Since high-calorie foods are involved, there is an increase in blood glucose levels and hence an increase in the secretion of insulin, which forces the cells to take in glucose. Moreover, the body stores a good amount of blood sugar in the muscles and later in the liver. Much of this glucose in the muscles is converted into glycogen –the form in which energy is stored, through the process of glycogenesis. Since there was an increase in blood glucose level, the muscle cells are also filled with excess glycogen causing the cells to be forcefully fed with excess blood glucose. When this keeps going on, the cells are left with no choice to shut down their insulin receptors to lower energy flow. This condition of cells’ reluctance to accept glucose entry is known as insulin resistance.
2) Obesity as a cause of Insulin Resistance.

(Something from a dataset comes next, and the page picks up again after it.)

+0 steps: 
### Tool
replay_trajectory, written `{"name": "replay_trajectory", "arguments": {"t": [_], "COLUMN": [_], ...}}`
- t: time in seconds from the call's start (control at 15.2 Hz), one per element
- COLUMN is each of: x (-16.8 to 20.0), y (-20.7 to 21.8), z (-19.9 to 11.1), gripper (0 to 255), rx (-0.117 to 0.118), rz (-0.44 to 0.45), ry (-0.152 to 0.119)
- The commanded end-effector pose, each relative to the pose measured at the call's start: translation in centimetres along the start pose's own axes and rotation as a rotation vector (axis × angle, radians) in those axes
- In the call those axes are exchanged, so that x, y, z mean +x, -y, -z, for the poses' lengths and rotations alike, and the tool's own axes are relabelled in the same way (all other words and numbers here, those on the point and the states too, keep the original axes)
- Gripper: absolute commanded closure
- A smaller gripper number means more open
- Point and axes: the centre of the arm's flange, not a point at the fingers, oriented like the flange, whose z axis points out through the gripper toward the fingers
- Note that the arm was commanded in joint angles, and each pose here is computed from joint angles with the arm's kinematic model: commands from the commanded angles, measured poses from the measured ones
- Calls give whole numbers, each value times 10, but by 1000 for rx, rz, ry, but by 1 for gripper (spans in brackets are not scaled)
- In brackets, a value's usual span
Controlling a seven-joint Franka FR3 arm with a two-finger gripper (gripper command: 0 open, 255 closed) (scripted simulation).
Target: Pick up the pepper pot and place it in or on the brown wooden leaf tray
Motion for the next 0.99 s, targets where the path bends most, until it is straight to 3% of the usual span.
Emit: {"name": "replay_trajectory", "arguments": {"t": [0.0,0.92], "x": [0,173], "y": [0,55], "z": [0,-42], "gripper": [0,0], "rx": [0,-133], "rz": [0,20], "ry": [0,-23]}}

Obesity, as mentioned by Olga T. Hardy et al., is the massive growth of adipose tissue depots that surfaces from the chronic consumption of excess calories of the individual’s energetic needs.
Not all forms of obesity can be attributed to the cause of insulin resistance as some increase in subcutaneous fat mass (under the skin) are recognized to decrease the odds of insulin resistance by 48% whereas, a projection in visceral fat mass (adipose tissue) is reported to increase insulin resistance by 80%. These two cases are usually referred to as benign and malign obesity to insulin resistance since insulin resistance is not seen in all individuals with high body mass index (BMI).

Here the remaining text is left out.